Hi always get that error with the package, but ins...
# ask-community
l
Hi always get that error with the package, but installed it several times. thanks for helping me!
Copy code
[2021-03-01 18:24:40+0100] ERROR - prefect.FlowRunner | Unexpected error: ModuleNotFoundError("No module named 'oauthlib'")
Traceback (most recent call last):
  File "C:\Users\laura.vaida.000\anaconda3\envs\prefect\lib\site-packages\prefect\engine\runner.py", line 48, in inner
    new_state = method(self, state, *args, **kwargs)
  File "C:\Users\laura.vaida.000\anaconda3\envs\prefect\lib\site-packages\prefect\engine\flow_runner.py", line 619, in get_flow_run_state
    final_states = executor.wait(
  File "C:\Users\laura.vaida.000\anaconda3\envs\prefect\lib\site-packages\prefect\executors\dask.py", line 397, in wait
    return self.client.gather(futures)
  File "C:\Users\laura.vaida.000\anaconda3\envs\prefect\lib\site-packages\distributed\client.py", line 1993, in gather
    return self.sync(
  File "C:\Users\laura.vaida.000\anaconda3\envs\prefect\lib\site-packages\distributed\client.py", line 839, in sync
    return sync(
  File "C:\Users\laura.vaida.000\anaconda3\envs\prefect\lib\site-packages\distributed\utils.py", line 340, in sync
    raise exc.with_traceback(tb)
  File "C:\Users\laura.vaida.000\anaconda3\envs\prefect\lib\site-packages\distributed\utils.py", line 324, in f
    result[0] = yield future
  File "C:\Users\laura.vaida.000\anaconda3\envs\prefect\lib\site-packages\tornado\gen.py", line 762, in run
    value = future.result()
  File "C:\Users\laura.vaida.000\anaconda3\envs\prefect\lib\site-packages\distributed\client.py", line 1858, in _gather
    raise exception.with_traceback(traceback)
  File "/opt/conda/lib/python3.8/site-packages/distributed/protocol/pickle.py", line 75, in loads
ModuleNotFoundError: No module named 'oauthlib'
[2021-03-01 18:24:40+0100] ERROR - prefect.billwerk-contracts | Unexpected error occured in FlowRunner: ModuleNotFoundError("No module named 'oauthlib'")
this is my flow run:
Copy code
flow.storage= Docker(registry_url="<http://gcr.io/keller-steering-enabling/flows|gcr.io/keller-steering-enabling/flows>", image_name="billwerk-contracts",python_dependencies=["pandas"])

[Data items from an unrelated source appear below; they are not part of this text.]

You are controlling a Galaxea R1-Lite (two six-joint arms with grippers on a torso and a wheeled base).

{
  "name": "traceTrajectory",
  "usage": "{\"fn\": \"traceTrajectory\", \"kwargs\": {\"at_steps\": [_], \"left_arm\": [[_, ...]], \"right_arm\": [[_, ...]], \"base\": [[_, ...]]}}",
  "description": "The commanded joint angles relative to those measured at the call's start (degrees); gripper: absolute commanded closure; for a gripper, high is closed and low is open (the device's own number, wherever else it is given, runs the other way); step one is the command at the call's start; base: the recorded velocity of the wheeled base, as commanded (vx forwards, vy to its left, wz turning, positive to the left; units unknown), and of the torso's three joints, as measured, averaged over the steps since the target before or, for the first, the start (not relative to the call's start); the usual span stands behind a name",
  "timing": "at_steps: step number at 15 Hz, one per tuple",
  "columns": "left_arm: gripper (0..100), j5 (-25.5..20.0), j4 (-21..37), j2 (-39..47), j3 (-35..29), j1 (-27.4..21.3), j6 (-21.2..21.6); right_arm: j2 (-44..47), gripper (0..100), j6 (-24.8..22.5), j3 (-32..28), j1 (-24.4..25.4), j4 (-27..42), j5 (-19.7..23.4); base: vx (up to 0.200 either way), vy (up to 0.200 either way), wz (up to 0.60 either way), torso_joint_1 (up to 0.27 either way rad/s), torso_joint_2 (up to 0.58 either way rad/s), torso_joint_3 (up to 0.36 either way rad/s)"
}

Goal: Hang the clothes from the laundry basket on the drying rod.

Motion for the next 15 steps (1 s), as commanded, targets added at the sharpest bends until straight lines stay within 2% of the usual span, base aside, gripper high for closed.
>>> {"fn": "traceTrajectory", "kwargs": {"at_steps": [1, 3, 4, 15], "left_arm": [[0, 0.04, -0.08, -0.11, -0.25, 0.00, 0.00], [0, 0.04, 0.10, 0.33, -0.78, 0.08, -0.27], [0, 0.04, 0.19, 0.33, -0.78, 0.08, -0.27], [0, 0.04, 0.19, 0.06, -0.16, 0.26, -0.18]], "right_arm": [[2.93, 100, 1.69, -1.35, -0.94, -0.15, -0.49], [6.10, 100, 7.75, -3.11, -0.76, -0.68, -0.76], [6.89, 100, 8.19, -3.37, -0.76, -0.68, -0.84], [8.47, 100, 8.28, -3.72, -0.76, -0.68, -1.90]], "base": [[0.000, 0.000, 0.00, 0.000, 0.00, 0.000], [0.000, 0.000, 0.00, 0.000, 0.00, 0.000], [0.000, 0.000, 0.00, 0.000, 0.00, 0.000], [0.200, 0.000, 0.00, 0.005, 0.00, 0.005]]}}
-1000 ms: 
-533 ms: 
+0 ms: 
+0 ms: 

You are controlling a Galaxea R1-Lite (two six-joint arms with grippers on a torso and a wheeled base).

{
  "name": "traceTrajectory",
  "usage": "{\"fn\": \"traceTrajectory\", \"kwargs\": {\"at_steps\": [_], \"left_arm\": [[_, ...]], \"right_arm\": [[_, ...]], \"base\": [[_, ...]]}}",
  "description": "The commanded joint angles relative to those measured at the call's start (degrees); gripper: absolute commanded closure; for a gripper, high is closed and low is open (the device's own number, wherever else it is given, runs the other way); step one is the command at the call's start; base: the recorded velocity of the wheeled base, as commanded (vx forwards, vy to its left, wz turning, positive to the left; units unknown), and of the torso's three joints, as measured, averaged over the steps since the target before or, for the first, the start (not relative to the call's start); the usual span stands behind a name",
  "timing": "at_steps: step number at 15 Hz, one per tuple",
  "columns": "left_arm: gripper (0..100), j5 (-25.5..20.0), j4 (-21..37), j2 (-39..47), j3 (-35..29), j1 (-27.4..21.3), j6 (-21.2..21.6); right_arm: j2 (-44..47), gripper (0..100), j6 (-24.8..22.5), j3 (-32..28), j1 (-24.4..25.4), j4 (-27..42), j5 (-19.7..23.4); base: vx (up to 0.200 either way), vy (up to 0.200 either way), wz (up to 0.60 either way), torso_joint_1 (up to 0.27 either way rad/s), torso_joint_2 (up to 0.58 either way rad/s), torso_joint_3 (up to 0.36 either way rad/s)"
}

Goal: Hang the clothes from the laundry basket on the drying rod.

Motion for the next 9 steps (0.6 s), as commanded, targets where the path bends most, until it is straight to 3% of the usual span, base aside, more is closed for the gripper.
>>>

flow.run_config = KubernetesRun()
flow.run(executor=executor)
flow.register('Billwerk')
z
Hi @Laura Vaida, this package looks to be missing from your
python_dependencies
list in your flow storage configuration
It needs to be installed in the docker image that your flow is run in
l
Copy code
flow.storage= Docker(registry_url="<http://gcr.io/keller-steering-enabling/flows|gcr.io/keller-steering-enabling/flows>", image_name="billwerk-contracts",python_dependencies=["pandas", "oauthlib"])
flow.run_config = KubernetesRun()
flow.run(executor=executor)
flow.register('Billwerk')
like that? gives same error..
Copy code
from oauthlib.oauth2 import LegacyApplicationClient
from requests_oauthlib import OAuth2Session
need this two packages
z
Then you'll need
requests_oauthlib
in that list as well
upvote 1
l
perfect, thanks!
does it work like that in general? to not import the packages, but to declare them as dependencies?
[2021-03-01 19:25:55+0100] ERROR - prefect.FlowRunner | Unexpected error: ModuleNotFoundError("No module named 'oauthlib'")
Traceback (most recent call last):
File "C:\Users\laura.vaida.000\anaconda3\envs\prefect\lib\site-packages\prefect\engine\runner.py", line 48, in inner
new_state = method(self, state, *args, **kwargs)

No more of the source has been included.